• _The problem_: Look through the material that follows and show every line with the string "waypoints".

• _Supplied information_:

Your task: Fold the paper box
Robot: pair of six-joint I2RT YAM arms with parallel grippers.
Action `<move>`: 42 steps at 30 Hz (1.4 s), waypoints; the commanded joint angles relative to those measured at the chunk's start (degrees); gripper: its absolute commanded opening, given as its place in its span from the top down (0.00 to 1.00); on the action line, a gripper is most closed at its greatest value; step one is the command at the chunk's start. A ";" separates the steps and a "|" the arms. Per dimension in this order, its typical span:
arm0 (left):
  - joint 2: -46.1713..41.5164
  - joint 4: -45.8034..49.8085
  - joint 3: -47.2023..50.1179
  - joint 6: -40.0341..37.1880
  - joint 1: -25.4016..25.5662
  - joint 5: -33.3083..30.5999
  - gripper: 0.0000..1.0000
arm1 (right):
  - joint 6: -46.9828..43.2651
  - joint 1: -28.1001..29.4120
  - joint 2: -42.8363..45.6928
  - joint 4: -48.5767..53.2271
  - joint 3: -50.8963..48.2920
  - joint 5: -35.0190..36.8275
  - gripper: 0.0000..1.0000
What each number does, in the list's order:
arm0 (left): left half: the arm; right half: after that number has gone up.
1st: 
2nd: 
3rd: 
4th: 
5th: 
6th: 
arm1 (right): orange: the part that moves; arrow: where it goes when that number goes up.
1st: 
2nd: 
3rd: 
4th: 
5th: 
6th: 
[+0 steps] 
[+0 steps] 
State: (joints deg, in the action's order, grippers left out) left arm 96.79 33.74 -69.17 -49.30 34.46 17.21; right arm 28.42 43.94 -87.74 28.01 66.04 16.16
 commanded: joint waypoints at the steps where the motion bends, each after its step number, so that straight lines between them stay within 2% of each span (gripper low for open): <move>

• _Response_:
Action `<move>`: 42 steps at 30 Hz (1.4 s), waypoints; the commanded joint angles relative to those measured at the chunk's start (degrees); gripper: its absolute commanded opening, given as its place in its span from the top down (0.00 to 1.00); on the action line, a gripper is most closed at its greatest value; step one is the command at the chunk's start. A ";" separates the steps and a "|" the arms. Per dimension in this order, its typical span:
 commanded: joint waypoints at the steps where the motion bends, each after its step number, so that straight lines between them stay within 2% of each span (gripper low for open): <move>

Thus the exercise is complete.